Emergency care across Europe is under growing pressure. Long waits, corridor care, and overstretched teams are no longer unusual in emergency departments, but part of everyday reality. Clinicians must assess patients quickly, prioritise care safely, and document decisions, often while working across multiple systems.
Digital tools cannot solve these structural challenges on their own. They do not create capacity or replace missing staff. However, the way clinical information is captured, shared, and reused can make a meaningful difference in how teams work under pressure.
In this article, we explore where interoperable digital tools can realistically support emergency care workflows, and how Better is contributing to this by introducing a new Emergency care bundle in Better Marketplace, designed to support everyday clinical work within today’s constraints.

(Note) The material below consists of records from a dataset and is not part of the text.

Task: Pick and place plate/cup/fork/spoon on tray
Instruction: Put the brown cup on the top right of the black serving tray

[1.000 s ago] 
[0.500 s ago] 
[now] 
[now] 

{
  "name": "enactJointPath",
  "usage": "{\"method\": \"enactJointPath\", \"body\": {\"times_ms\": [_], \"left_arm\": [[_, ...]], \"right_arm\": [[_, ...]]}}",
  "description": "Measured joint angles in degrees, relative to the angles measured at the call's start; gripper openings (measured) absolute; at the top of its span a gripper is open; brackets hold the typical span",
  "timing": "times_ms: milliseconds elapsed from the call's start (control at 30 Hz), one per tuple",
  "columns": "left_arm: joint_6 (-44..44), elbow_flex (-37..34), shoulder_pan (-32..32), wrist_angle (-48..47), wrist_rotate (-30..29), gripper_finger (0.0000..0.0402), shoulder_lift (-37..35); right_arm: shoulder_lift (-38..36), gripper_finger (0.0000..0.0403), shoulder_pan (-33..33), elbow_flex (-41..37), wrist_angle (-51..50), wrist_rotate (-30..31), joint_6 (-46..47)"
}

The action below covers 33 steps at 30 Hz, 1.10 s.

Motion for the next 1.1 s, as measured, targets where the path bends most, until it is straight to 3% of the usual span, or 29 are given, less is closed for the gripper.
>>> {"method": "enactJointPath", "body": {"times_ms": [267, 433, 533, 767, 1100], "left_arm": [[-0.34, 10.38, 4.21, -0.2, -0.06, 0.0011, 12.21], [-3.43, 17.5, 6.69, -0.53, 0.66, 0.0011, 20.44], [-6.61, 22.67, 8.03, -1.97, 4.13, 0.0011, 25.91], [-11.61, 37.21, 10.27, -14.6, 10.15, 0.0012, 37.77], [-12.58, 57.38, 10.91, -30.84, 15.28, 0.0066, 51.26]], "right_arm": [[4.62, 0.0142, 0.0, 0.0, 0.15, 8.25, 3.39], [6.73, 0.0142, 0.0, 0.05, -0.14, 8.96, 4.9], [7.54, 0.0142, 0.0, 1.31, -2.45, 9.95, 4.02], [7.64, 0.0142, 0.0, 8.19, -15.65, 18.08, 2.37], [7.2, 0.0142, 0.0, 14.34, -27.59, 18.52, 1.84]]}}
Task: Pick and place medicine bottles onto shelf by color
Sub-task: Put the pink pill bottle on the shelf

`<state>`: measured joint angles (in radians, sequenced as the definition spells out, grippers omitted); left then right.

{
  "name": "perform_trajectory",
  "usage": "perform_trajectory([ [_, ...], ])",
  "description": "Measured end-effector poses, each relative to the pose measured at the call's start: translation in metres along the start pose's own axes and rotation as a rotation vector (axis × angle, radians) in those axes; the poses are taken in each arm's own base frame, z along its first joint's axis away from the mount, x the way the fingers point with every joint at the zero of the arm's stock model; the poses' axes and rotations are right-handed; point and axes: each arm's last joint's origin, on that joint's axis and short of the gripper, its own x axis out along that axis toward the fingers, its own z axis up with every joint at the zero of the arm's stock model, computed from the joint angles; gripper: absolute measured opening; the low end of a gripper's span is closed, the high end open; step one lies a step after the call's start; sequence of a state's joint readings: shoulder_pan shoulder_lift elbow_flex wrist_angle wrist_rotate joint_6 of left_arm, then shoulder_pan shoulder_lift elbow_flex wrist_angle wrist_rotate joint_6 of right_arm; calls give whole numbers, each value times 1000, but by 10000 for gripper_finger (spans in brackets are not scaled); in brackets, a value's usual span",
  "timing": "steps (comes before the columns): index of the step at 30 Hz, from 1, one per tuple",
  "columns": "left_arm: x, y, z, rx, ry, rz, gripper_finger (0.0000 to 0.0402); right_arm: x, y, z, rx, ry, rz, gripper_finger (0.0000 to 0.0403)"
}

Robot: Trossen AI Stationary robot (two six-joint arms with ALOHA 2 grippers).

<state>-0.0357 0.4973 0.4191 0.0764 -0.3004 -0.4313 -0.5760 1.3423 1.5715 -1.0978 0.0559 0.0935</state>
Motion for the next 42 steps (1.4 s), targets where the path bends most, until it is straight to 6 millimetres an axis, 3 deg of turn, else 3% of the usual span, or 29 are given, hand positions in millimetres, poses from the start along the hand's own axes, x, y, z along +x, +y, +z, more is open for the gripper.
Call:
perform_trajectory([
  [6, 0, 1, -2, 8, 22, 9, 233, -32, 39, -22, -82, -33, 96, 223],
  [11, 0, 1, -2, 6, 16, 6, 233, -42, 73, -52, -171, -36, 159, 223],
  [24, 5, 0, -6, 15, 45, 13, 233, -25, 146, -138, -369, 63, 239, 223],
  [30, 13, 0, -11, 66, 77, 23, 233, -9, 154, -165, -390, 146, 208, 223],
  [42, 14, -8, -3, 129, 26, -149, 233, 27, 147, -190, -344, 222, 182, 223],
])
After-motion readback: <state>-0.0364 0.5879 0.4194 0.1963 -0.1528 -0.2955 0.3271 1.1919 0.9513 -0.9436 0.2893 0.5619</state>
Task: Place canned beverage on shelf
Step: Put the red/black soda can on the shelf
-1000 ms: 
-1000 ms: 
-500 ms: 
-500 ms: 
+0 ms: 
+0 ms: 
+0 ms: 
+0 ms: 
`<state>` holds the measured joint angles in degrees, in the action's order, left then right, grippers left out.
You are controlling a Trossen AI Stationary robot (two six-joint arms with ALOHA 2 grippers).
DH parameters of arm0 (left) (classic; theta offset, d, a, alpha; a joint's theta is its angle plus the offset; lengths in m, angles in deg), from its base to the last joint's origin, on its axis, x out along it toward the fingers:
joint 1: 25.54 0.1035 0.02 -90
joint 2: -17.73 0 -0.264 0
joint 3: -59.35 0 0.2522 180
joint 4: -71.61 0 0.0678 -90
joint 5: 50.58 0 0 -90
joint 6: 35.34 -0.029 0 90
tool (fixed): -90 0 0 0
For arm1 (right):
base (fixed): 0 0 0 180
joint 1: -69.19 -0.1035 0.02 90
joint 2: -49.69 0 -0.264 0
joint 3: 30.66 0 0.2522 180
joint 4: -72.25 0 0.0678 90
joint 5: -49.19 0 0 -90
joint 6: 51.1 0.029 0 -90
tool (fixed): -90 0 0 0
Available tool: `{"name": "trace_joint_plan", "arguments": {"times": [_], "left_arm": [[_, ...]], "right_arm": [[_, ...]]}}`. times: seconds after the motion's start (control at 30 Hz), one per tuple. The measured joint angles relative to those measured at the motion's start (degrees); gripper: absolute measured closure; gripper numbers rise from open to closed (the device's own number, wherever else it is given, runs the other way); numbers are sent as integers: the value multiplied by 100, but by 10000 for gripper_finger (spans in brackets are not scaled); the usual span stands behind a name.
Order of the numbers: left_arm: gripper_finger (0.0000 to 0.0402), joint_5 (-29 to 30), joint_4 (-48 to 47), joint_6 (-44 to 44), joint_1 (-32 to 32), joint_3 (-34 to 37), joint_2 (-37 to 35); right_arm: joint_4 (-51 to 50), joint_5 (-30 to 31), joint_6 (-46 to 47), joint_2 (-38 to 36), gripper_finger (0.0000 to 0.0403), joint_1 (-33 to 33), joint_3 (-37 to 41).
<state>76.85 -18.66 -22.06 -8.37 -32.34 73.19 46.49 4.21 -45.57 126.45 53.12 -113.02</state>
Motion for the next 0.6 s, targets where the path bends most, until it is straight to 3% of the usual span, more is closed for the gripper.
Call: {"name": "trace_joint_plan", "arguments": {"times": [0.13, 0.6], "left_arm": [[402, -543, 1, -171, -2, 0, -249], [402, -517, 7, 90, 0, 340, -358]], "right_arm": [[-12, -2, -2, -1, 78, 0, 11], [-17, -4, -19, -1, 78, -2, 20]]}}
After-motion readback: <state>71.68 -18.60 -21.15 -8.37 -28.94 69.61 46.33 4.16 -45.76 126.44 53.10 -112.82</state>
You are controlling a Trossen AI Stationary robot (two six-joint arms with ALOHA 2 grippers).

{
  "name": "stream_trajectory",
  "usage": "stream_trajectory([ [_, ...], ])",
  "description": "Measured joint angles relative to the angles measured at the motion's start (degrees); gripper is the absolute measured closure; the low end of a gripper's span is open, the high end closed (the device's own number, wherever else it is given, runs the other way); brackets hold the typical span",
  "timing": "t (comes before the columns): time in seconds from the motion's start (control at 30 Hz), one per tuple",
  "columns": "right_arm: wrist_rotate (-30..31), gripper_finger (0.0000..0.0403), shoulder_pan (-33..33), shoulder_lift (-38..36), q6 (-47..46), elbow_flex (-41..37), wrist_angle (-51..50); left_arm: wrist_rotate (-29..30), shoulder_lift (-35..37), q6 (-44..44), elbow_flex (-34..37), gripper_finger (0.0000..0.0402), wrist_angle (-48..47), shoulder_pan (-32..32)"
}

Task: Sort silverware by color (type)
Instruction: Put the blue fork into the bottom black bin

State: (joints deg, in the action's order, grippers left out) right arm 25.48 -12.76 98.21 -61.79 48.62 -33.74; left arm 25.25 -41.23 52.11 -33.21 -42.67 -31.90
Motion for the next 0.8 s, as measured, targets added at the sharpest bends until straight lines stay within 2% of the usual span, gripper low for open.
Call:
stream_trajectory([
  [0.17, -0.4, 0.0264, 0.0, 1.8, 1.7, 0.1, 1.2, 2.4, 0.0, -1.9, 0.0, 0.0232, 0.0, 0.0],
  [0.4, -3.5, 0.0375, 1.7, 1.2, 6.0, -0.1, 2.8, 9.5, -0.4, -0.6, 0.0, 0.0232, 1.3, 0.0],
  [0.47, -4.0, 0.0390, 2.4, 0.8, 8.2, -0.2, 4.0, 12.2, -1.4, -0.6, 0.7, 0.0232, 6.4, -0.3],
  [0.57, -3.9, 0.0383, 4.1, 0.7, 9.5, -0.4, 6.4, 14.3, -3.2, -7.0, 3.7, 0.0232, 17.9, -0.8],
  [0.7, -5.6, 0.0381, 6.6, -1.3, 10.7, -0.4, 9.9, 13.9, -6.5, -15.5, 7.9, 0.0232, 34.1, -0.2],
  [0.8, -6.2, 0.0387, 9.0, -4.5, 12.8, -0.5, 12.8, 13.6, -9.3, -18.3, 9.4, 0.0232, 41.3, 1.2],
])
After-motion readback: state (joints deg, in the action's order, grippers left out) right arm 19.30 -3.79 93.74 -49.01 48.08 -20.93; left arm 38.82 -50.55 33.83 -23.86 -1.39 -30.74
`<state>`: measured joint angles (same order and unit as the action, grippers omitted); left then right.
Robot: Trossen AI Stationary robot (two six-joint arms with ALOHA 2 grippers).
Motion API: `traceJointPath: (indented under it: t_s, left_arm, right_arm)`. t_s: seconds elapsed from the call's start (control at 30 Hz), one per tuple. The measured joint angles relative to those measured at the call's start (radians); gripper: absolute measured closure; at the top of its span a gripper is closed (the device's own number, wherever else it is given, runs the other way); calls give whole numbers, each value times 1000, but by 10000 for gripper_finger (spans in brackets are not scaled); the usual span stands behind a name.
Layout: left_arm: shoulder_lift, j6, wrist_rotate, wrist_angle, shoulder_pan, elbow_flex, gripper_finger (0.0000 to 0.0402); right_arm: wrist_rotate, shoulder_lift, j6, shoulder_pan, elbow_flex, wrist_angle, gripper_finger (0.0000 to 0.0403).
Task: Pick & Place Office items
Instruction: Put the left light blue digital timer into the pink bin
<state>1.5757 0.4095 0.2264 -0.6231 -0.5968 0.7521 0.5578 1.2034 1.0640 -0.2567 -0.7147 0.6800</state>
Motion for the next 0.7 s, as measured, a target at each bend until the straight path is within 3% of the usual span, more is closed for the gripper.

Growing pressures in emergency care
Emergency care is one of the most demanding areas of modern healthcare. Clinicians work in fast-paced, high-pressure settings, where they must assess patients quickly, prioritise care, and document decisions clearly, often while managing high patient volumes and limited resources. When demand exceeds capacity, one of the clearest signs of this strain is reflected in long waiting times for patients.
These prolonged waits are nothing new and are no longer an exception. National reports and media investigations increasingly describe long waiting times as a defining feature of emergency care across Europe. According to The Guardian, in the UK alone, more than one million older people each year wait longer than 12 hours in A&E (Accident and Emergency), many of them treated on trolleys in corridors. In Portugal, some hospital emergency departments have reported waiting times exceeding 30 hours, driven by staff shortages and closed units, as reported by Euronews. In Slovenia, reports from UKC Ljubljana describe elderly patients waiting more than 10 to 20 hours for admission, often unable to access basic care needs while waiting (RTV Slovenija).
These examples come from different healthcare systems, yet the underlying challenges are strikingly similar: shortages of beds, limited professional staff, and steadily increasing demand. It is important to be clear that interoperable digital tools do not solve these structural problems on their own. They cannot create additional hospital beds or replace missing clinicians, and technical interoperability is not a silver bullet for overcrowded emergency departments.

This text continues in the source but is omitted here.